So you want the PM to talk about the media coverage? Look at moi! Please tell us off!
JOURNALIST: And yet day after day they’re seemingly being rejected. At least, that’s how the headlines would have it, and that’s how today’s poll results would have it as well.
Ah the headlines. Ah the polls. More “talk about we the media.” I would criticise this question, except, well as you can see it is not actually a question. So I think we should just take it as a statement.
JOURNALIST: Based on that poll result, though, can you claw this back in terms of your own popularity as Prime Minister? (inaudible) past the point of no return?
The poll! Please PM, talk about the poll – we the media pay a lot of money for those polls, we need to drag out the story as long as we can. We need your answers to focus on the polls so we can say you are focussed on the polls.
JOURNALIST: What does this say about your personal approval rating dropping today? Is that a reflection on the work you’ve done on the Budget?
I’m not sure if you heard – there was a poll out today. Buy the way, you know how many people in the real world it affected? Yep. That’d be zero. $3 billion in training, however, that might affect real people – or it might not. It would be nice if a journalist tried to pry open the policy and see what lies within. It may be awful, it may be great. Patricia Karvelas for The Oz is writing a lot about Work for the dole, why not read her article and come up with some questions?. The Budget was announced almost week ago so you think they’d have a few questions on it…
Question of the day
JOURNALIST: Do you think you need to change tack in how you communicate that to the people, and to stop them, you know, the Coalition, gaining momentum in the polls?
Remember this key fact if you want to get ahead in political journalism – polls are the important thing in life – they put bread on the table (well on the table of media organisations at any rate).
JOURNALIST: Well, aren’t the polls a representation that you’re not getting the job done, if you’re losing favour with them?
The polls are life. All around their margins is the gulf.
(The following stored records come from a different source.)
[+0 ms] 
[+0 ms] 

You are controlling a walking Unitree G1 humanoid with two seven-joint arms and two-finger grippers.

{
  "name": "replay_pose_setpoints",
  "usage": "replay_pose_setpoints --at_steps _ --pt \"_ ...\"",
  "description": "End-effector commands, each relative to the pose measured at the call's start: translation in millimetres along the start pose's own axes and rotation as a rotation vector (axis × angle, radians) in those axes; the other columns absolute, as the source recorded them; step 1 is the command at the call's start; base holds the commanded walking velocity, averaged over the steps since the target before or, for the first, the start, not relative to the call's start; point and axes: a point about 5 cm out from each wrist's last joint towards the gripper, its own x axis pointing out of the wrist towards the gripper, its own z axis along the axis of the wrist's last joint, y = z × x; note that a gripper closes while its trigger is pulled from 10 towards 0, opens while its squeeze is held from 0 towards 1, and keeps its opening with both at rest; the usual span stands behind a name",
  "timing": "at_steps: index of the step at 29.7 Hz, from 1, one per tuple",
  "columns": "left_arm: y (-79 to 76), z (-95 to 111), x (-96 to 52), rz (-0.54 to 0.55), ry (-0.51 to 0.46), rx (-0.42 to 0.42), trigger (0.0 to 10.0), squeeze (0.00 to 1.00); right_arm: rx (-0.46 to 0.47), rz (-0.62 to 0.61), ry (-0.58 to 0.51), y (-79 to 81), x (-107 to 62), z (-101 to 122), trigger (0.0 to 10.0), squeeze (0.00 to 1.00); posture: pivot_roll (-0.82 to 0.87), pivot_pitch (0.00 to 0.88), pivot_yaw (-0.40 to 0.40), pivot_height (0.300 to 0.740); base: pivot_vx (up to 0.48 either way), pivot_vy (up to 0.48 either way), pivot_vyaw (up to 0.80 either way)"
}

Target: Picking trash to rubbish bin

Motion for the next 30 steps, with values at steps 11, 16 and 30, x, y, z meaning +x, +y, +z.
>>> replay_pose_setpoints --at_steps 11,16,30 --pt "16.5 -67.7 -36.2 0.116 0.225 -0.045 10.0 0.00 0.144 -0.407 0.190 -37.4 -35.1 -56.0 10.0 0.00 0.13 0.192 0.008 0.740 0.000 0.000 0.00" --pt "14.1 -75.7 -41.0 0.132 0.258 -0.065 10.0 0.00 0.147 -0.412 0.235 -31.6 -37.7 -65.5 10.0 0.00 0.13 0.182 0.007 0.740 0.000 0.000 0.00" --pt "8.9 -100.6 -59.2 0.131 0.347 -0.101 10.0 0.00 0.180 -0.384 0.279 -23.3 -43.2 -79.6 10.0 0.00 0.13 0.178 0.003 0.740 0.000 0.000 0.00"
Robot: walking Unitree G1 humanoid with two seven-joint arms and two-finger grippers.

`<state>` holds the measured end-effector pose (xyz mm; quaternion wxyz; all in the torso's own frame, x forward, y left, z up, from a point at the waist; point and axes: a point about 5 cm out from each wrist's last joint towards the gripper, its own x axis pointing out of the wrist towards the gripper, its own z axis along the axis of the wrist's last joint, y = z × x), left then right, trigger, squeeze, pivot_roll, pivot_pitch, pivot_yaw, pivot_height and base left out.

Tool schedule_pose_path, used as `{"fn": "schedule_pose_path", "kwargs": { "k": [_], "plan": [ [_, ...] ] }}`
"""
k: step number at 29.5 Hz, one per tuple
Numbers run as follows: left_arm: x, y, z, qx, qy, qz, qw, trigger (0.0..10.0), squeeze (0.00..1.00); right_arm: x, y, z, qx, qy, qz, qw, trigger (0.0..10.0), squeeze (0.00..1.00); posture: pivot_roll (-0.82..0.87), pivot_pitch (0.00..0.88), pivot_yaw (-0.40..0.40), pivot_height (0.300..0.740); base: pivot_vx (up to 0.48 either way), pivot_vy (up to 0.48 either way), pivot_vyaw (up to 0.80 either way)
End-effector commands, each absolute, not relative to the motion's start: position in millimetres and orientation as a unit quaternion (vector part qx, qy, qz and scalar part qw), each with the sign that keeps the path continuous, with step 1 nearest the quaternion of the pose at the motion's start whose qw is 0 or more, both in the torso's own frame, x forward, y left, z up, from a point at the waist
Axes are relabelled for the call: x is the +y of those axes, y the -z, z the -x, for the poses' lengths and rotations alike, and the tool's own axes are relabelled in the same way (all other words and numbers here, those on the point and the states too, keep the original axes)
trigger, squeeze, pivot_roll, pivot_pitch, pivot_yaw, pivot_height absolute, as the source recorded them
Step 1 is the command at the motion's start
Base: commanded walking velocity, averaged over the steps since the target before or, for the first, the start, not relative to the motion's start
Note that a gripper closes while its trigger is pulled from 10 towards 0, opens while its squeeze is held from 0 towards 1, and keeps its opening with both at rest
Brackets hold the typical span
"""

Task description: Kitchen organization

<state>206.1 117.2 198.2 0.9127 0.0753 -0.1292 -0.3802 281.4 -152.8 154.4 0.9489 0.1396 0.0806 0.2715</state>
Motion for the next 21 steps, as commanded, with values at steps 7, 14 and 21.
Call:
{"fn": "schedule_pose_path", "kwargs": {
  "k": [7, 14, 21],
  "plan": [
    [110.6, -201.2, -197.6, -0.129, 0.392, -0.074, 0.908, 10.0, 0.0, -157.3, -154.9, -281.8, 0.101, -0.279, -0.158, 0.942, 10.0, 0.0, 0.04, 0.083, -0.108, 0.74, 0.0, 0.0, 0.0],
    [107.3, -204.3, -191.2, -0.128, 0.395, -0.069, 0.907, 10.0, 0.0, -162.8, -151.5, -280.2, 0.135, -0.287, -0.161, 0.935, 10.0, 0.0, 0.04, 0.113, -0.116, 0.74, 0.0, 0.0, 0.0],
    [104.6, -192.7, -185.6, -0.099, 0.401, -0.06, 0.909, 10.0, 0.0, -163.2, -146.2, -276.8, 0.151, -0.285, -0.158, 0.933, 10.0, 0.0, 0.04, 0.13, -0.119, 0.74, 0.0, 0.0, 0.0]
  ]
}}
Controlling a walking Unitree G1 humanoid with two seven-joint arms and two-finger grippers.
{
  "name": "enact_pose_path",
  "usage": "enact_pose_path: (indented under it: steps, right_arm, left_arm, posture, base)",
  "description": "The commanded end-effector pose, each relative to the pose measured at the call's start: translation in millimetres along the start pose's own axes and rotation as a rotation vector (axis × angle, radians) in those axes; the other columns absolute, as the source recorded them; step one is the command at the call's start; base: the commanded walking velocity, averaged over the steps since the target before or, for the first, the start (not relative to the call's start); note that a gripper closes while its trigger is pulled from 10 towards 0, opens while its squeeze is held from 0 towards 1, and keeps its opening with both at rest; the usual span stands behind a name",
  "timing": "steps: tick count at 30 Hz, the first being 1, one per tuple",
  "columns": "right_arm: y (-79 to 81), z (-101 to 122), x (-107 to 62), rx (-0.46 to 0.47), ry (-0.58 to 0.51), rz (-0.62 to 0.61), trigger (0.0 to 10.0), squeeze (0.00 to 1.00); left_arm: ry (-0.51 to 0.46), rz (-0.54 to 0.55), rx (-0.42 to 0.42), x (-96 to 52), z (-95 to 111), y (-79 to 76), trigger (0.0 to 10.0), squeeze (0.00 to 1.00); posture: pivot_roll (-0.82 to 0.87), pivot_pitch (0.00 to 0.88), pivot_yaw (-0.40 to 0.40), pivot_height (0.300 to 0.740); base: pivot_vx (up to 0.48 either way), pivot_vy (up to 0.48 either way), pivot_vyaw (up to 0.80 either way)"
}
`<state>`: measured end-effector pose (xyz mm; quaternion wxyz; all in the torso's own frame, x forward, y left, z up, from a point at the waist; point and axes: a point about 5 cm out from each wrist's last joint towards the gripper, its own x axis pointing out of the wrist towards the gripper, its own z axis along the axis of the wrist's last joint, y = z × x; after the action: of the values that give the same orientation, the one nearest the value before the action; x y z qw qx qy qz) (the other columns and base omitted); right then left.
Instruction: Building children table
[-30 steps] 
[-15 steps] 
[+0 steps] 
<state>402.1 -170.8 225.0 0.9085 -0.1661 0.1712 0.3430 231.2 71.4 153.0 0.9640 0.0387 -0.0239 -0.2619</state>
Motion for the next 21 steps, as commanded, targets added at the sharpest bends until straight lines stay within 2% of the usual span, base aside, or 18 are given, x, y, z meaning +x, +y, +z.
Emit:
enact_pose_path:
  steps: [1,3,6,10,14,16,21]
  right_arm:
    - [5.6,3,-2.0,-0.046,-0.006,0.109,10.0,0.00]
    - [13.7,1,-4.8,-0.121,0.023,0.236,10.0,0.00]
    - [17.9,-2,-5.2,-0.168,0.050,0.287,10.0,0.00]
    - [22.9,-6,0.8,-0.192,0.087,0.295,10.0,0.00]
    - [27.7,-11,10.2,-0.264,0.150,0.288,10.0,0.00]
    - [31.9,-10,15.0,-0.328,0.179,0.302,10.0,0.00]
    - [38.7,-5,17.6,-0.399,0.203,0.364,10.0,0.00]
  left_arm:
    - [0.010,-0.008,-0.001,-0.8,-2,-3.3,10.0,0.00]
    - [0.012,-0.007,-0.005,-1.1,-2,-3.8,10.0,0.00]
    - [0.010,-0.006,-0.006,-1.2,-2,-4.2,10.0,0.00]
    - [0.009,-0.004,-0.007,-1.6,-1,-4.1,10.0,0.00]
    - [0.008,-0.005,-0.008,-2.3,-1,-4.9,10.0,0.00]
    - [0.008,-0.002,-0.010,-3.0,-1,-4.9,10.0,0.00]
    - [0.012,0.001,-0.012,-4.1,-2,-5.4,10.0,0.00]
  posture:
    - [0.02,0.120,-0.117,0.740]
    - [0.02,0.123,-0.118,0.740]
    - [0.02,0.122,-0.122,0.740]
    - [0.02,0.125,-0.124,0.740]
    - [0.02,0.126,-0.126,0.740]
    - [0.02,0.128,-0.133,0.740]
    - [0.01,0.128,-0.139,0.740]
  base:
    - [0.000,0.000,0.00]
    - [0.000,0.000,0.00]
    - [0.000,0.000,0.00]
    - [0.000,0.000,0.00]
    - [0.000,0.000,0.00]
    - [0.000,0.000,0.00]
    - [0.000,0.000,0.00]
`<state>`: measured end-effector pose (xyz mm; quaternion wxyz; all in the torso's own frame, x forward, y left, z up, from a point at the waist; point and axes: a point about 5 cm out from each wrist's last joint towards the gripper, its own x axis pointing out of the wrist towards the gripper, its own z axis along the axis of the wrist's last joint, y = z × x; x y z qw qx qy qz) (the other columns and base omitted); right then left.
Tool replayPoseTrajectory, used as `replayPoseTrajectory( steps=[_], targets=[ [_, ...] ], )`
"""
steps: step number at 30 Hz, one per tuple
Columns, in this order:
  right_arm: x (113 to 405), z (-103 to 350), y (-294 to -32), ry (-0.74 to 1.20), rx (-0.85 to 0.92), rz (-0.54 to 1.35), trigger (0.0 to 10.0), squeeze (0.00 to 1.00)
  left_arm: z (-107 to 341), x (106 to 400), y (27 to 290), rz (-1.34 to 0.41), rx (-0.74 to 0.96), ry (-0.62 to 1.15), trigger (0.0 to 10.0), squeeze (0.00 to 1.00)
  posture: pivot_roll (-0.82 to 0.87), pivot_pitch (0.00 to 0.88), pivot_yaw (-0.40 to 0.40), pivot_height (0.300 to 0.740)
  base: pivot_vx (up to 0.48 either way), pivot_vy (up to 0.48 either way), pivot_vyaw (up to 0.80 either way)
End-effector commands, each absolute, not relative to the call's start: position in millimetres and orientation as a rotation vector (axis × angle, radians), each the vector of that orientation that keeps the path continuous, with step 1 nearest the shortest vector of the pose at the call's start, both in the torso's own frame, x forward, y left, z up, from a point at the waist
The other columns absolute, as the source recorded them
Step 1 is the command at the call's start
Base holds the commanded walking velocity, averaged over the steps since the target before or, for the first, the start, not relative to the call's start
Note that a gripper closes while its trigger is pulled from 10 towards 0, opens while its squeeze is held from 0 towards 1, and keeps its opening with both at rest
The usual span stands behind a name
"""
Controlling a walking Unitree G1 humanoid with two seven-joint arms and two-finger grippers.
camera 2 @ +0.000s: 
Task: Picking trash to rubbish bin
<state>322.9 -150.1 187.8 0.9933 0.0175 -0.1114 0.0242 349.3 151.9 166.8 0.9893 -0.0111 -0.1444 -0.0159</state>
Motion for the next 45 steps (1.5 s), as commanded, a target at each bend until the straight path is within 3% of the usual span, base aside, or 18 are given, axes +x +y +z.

Let’s remind ourselves of something else Megalogenis wrote: “Newspoll has created a self-fulfilling cycle of anticipation, interpretation, rejection and impatience for the next instalment”. Now sure, politicians seem to live poll to poll, but don’t for a moment think journalists just follow like sheep – we see here the lazy desire of journalists to just ask about polls so they can then write about polls.
JOURNALIST: (inaudible) a number of Labor backbenchers who are feeling uneasy about how Labor is faring in the polls. Are you feeling under threat?
Ahh the backbenchers – guess this question explains this story. The backbenchers of course are all off the record. I guess it is only in the national interest to know just that there are worried backbenchers, and not to know which ones are undermining Gillard by talking out of school with journos?
JOURNALIST: Why do you think people are so unhappy with things as they are at the moment? (inaudible) good things about the Budget?
The frustration for these poor hacks must be rising here – there have been 10 questions about how the Government is travelling in the polls and she refuses to be obsessed about the polls. Time to change tack.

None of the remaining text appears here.